Schumer is an indefatigable political worker who has addressed an unusually wide range of issues: college tuition credits, spotty cell phone coverage, the health of former nuclear materials workers, West Valley nuclear storage, Niagara Falls air base funding, insurance fraud, keeping federal agency workers downtown, generic drugs to lower prescription costs, dairy price supports and halting the spread of street gangs and drugs.

Perhaps his major achievement -- one that would earn him a return trip to Washington in and of itself -- was his successful efforts in helping to lower air fares in this region. He played a crucial role in bringing JetBlue to Buffalo by working tirelessly to secure coveted takeoff and landing slots at Kennedy Airport for the low-cost airline.

More recently, he has played a critical role in pushing the American and Canadian governments to undertake binational efforts to find ways to ease border congestion, an important part of the Peace Bridge expansion project.

Schumer also helped land $5 million in bioinformatics center funding and another $5 million for waterfront and harbor infrastructure improvements, and smaller grants that helped open a new rape victims center at Erie County Medical Center. He also has teamed effectively with Sen. Hillary Clinton to push for homeland security funding, although their early post- 9/1 1 success was eroded by national political wrangling and a subsequent distribution formula that gives New York a lower per-capita grant than Idaho.

In national matters, Schumer has become a prominent Democratic Party official, one who backs the war on terror but has become critical of the way it is being waged. He also wants America to get tougher with the Saudis, especially for their funding of extremist organizations and schools. Domestically, he has led the fight against the administration's efforts to put far-right judges on the federal bench.

Mills has mounted an articulate campaign, which required him to leave his post as deputy minority leader in the Assembly. Granted, it was a post with little real power in a Democratic stronghold, but he did give up virtually unassailable job security. He took up the challenge only after other potential candidates, including Erie County Executive Joel Giambra, decided not to fight the odds.

Mills is an Orange County Republican who backs Bush's tax cuts and the war in Iraq, and says Saddam Hussein needed to be removed even if he didn't have weapons of mass destruction. He believes Saddam, even armed with only conventional weapons, was a threat to America. Despite Mills' conservative leanings in most areas, he is strongly pro-choice.

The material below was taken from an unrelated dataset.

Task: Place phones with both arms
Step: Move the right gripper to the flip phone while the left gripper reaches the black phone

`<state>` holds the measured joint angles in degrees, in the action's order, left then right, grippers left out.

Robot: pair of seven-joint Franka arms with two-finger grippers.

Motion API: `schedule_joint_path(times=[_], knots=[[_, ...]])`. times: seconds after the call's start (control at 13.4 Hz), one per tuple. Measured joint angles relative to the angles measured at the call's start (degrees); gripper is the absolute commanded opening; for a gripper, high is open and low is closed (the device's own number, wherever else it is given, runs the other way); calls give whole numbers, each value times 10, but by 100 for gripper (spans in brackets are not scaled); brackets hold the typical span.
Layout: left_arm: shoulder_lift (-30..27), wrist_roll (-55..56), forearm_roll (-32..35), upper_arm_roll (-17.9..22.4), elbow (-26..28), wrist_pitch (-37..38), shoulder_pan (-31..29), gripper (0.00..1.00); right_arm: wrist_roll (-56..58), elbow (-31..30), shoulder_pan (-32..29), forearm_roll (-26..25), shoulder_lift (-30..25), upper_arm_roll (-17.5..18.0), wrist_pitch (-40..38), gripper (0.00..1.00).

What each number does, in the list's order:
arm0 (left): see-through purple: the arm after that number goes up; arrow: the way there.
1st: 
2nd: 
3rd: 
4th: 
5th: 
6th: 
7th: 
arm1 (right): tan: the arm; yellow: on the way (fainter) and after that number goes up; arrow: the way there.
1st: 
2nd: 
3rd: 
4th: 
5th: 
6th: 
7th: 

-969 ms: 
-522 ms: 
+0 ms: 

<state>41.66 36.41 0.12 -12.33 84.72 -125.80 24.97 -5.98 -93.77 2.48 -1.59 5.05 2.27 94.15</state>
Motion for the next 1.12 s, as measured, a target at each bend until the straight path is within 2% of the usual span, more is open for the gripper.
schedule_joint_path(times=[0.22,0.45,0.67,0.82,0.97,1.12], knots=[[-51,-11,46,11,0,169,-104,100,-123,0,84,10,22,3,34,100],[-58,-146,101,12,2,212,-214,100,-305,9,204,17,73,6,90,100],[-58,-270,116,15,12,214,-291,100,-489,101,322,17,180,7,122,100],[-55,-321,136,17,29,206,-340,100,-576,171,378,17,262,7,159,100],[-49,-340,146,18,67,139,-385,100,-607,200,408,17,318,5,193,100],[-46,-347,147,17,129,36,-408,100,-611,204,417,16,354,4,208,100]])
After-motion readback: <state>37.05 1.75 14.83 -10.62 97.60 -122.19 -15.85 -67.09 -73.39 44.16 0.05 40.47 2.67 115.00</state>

He has taken the fight directly to Schumer by focusing his campaign on the senator's record. Mills argues that he can be a much more effective senator. To the extent that even a junior Republican would have an easier time passing bills if the Republicans maintain control of Congress, that claim has some truth. For example, Mills points out that Schumer won passage of only 13 of his 163 bills. He also criticizes Schumer for not fighting harder to stop erosion of New York's percentage share of federal transportation spending.

For his own part, Mills has energy plans that focus on alternative fuel development and tort reform plans that target frivolous lawsuits and cap some types of awards. The centerpiece of his campaign is a $36 billion middle-class tax cut plan that would be paid for by closing corporate tax loopholes, cutting back pork barrel projects and reducing spending, except for education, defense, Social Security and Medicare.

Schumer has established a strong record during his first term. He has delivered on practical projects and upstate priorities. We enthusiastically endorse him.